D’entrée de jeu, la signature chansonnière d’I Thought That You’d Been Raptured renvoie au référent Dylan de la deuxième moitié des années 1960, et ce, à plusieurs égards : chant nasal, phrasé sautillant, harmonica emblématique, accompagnement alerte à la The Band, propos mystique.
Ensuite, avec What’s in a Name, un boogie doux au piano, on passe se recueillir sur la tombe de feu Elliott Smith. Puis, au fil des pièces, Little Kid s’inspire des trouvailles indie folk-rock de feu Jason Molina (Songs: Ohia), de feu Mark Linkous (Sparklehorse) et du Sufjan Stevens (toujours bien vivant celui-là) des débuts, pour nous peaufiner un opus décidément captivant.
Little Kid regroupe Kenny Boothby (chant, piano, guitares acoustique et classique, harmonica, orgue et clavier d’échantillonnage Casio SK-1), Megan Lunn (chant et banjo), Paul Vroom (guitare basse, percussions, Casio SK-1), Liam Cole (batterie) et Brodie Germain (guitares électrique et acoustique, batterie). On peut aussi entendre la voix de la musicienne montréalaise Brigitte Naggar, alias Common Holly, sur deux chansons. Après trois albums publiés à compte d’auteurs-compositeurs-interprètes indépendants, les membres du quintette torontois lancent Transfiguration Highway sous les auspices de l’étiquette brooklynoise Solitaire.
Le musicophile se souviendra que Toronto fut, de la fin des années 1980 jusqu’au milieu des années 1990, un vivier néo-country-rock et folk majeur, dont les figures de proue étaient Mary Margaret O’Hara, les Cowboys Junkies et Blue Rodeo. Une trentaine de printemps plus tard, Little Kid rajoute une couche d’innovation en conjuguant les traditions et les avancées, au moyen de l’infusion d’interrogations chrétiennes aux textes et du bidouillage au clavier Casio SK-1, notamment.

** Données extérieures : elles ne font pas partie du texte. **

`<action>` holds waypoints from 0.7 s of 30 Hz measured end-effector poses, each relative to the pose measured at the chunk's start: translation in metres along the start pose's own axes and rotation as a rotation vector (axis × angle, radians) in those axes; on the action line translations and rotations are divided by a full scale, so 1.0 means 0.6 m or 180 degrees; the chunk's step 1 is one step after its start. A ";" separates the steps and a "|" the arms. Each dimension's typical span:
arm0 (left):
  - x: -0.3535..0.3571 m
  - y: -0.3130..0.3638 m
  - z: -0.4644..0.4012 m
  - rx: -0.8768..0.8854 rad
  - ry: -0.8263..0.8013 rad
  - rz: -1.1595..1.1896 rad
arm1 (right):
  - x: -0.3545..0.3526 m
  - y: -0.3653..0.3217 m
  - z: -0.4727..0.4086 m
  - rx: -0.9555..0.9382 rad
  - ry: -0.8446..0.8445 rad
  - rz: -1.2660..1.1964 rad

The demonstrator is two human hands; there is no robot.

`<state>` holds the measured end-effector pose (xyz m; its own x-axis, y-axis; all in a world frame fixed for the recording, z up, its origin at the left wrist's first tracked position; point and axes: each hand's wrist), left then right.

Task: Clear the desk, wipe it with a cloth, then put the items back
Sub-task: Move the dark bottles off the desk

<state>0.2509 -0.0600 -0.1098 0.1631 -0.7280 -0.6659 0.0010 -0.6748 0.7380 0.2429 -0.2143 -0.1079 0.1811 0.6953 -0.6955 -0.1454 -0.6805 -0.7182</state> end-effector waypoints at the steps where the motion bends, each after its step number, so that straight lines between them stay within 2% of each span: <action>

À la réécoute, on goûte davantage (comme le pâté chinois de la veille) le riff ensorcelant et la finale distordue, à la Wilco, de Thief on the Cross, ainsi que les entrelacs vocaux de Megan Lunn et Boothby sur All Night (Golden Ring). Close Enough To Kill prend fin sur des sons de fusillade cosmique. Sur Losing, on retombe en mode The Band, on se remémore l’agilité et la cohésion – demeurées inégalées – de Rick, Richard, Levon, Garth et Robbie. Gill est une courte pièce instrumentale, fausse outro avant Pry, la vraie finale, dont la coda nous tient en suspension pendant trois minutes.
Ivan Doroschuk et ses comparses sans chapeau nous avaient jadis confectionné un Folk of the 80’s. Le folk de Little Kid pourrait bien incarner celui des années 2020.